Ukraine/Russia: UN High Commissioner for Human Rights concerned by “forcibly deported” Ukrainian children
UN High Commissioner for Human Rights Michelle Bachelet told the United Nation Human Rights Council (UNHRC) that the Office of the United Nations High Commissioner for Human Rights (OHCHR) is investigating allegations that children have been “deported” from orphanages located in Donbass to Russia. Michelle Bachelet said “We are concerned about the alleged plans of the Russian authorities to allow the movement of children from Ukraine to families in the Russian Federation, which do not appear to include steps for family reunification or respect the best interests of the child”. In a statement, UNICEF said that it was aware of reports on the fact that Russia “may be modifying existing legislation to facilitate the fast-tracking of adoption” of orphans from Donbass.

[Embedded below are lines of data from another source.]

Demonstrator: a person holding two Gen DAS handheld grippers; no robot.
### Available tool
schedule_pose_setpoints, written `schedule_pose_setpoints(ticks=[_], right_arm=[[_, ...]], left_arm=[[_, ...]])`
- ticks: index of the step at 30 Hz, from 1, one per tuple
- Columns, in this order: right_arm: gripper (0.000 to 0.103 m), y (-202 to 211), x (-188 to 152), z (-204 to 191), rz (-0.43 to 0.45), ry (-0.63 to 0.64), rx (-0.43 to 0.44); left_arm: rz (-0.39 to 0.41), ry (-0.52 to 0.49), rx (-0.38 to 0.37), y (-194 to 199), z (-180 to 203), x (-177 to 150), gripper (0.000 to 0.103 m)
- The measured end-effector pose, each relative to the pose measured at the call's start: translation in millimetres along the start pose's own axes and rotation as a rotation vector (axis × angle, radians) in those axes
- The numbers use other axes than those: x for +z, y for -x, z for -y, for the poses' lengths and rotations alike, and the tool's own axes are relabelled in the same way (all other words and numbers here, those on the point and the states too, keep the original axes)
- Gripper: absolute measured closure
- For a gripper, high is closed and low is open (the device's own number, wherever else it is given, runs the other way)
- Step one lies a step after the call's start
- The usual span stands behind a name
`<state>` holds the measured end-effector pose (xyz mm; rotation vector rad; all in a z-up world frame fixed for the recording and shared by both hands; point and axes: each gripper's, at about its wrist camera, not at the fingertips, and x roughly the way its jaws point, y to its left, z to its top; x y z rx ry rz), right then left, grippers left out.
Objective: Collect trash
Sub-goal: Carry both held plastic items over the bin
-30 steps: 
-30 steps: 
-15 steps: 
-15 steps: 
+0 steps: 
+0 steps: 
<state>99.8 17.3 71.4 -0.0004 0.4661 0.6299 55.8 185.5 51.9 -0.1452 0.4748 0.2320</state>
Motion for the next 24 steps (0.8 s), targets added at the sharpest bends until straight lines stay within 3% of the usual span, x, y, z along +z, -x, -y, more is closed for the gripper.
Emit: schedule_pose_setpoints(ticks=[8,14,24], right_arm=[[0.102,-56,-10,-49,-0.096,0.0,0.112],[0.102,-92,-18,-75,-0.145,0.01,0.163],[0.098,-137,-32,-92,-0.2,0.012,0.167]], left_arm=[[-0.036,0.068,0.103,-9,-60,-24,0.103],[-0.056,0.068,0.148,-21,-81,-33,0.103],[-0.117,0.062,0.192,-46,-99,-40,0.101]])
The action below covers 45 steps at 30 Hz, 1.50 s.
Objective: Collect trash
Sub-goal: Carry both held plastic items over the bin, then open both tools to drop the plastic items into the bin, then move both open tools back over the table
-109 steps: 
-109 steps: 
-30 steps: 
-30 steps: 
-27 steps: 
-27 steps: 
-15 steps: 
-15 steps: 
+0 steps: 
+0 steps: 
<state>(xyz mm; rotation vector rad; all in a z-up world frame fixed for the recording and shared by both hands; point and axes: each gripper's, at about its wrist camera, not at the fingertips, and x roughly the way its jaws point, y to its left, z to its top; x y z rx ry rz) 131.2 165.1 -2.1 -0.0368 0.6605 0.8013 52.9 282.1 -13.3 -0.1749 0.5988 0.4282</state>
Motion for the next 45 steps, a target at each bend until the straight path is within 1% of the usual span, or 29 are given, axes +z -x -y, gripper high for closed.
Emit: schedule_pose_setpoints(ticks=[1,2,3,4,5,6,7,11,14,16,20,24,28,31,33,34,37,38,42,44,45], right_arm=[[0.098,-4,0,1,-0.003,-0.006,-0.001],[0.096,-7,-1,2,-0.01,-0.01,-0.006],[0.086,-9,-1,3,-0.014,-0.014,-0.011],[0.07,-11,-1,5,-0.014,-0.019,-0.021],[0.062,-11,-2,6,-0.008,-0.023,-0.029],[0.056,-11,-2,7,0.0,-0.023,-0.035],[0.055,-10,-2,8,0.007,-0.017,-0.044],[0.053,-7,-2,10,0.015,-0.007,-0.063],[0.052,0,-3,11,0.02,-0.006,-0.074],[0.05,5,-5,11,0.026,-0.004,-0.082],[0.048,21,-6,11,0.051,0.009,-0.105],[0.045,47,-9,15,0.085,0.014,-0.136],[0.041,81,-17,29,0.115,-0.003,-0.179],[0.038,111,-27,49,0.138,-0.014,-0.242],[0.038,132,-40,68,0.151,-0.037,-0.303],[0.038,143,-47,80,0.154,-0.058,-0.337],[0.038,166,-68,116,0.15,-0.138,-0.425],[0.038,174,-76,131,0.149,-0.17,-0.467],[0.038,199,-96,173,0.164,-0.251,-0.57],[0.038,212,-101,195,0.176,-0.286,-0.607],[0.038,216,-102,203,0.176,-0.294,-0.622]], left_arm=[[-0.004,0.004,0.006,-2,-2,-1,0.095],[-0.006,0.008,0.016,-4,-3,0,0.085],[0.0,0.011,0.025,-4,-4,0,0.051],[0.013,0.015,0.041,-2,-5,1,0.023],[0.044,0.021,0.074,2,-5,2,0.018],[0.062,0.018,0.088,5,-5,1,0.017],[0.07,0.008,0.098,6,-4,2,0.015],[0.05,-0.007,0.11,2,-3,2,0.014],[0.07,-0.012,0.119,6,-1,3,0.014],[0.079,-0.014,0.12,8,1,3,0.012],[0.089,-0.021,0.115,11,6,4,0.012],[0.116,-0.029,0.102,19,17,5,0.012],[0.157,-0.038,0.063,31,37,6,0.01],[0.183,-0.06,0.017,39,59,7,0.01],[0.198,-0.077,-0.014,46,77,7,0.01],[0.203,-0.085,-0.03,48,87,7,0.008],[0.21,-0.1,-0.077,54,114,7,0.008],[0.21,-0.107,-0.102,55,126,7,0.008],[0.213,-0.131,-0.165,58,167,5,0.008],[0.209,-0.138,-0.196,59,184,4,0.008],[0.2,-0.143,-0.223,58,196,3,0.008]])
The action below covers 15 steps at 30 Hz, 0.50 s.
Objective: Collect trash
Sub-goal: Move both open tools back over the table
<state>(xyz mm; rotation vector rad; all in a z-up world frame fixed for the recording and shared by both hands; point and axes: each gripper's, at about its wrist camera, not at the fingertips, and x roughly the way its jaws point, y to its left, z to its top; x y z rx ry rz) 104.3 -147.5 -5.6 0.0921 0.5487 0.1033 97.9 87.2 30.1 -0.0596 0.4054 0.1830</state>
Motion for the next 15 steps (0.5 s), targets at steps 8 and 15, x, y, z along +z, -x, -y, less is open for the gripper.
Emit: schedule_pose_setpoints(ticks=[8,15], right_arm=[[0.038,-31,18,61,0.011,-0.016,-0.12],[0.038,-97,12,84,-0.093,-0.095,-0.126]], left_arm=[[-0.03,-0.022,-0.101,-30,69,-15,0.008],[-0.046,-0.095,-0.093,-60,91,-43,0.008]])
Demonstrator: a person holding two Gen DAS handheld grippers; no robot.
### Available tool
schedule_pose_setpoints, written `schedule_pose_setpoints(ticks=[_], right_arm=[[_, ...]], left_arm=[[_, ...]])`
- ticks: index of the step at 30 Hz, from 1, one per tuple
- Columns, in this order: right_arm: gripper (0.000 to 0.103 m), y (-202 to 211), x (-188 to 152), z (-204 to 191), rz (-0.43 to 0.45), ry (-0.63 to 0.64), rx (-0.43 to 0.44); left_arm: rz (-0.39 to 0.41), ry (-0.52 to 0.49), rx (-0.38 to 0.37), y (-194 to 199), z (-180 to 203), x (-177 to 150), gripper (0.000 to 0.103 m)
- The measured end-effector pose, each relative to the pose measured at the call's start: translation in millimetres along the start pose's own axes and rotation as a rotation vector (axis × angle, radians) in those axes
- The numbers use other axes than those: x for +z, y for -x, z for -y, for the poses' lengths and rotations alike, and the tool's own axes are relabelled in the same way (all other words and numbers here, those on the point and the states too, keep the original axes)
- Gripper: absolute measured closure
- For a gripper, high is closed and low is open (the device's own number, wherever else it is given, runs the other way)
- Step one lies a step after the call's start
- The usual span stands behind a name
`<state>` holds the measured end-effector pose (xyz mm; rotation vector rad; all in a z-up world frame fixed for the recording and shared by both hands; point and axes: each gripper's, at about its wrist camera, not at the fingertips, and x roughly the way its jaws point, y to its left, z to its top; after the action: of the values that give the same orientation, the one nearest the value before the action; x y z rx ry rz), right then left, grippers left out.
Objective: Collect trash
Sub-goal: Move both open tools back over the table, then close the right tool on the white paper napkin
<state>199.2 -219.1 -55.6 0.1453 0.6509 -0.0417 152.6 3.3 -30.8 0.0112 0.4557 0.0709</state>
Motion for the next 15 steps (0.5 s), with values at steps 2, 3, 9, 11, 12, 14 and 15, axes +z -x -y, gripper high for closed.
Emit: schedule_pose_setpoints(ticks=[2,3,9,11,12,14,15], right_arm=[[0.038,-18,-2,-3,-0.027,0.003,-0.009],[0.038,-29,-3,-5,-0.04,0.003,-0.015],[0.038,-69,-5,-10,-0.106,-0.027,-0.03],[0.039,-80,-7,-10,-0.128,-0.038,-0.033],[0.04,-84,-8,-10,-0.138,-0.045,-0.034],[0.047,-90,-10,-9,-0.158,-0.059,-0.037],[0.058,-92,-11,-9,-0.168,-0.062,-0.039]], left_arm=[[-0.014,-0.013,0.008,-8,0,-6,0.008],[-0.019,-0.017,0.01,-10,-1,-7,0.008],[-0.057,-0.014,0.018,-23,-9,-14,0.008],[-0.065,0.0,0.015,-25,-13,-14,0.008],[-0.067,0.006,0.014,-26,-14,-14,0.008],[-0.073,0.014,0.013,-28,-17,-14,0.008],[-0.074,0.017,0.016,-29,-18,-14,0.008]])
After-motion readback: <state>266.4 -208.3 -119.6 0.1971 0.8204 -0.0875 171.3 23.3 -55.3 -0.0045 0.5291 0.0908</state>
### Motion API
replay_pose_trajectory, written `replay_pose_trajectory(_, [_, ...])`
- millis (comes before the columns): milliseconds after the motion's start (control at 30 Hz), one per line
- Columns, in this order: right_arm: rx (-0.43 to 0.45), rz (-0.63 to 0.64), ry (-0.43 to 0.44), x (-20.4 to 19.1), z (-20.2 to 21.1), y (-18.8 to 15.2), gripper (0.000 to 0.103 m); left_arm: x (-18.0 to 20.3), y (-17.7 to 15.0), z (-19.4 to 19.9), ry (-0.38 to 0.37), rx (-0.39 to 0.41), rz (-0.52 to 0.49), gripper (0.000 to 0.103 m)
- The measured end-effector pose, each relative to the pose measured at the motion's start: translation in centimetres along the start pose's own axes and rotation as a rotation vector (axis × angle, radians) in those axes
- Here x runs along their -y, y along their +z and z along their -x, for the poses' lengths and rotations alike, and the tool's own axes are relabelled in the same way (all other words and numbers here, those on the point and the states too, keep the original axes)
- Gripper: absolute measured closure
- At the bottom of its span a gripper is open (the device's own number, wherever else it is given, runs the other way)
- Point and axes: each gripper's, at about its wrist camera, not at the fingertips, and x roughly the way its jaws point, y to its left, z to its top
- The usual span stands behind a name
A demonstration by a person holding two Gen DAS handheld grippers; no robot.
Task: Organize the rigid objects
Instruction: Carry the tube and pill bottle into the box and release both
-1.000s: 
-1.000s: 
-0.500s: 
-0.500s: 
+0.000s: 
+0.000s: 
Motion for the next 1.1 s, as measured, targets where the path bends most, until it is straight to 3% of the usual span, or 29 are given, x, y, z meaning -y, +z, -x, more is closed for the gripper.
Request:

UN: Human rights rapporteurs’ concern grows over rising digital authoritarianism
Five UN special rapporteurs highlighted during the annual RightsCon (a summit on human rights in the digital age) that digital rights violations are intensifying violence and discrimination both online and offline towards vulnerable communities, reports UNHCR. While platforms are sometimes crucial for displaced communities, for example to connect to humanitarian agencies or simply to stay connected to the world, the experts are particularly concerned about the emergence of digital authoritarianism through targeted surveillance, internet shutdowns, cyber-attacks, etc., writes UNHCR. “They [the experts] implored humanitarian actors to account for human rights impacts to ensure that digital solutions do not cause further harm to those most vulnerable,” the statement said.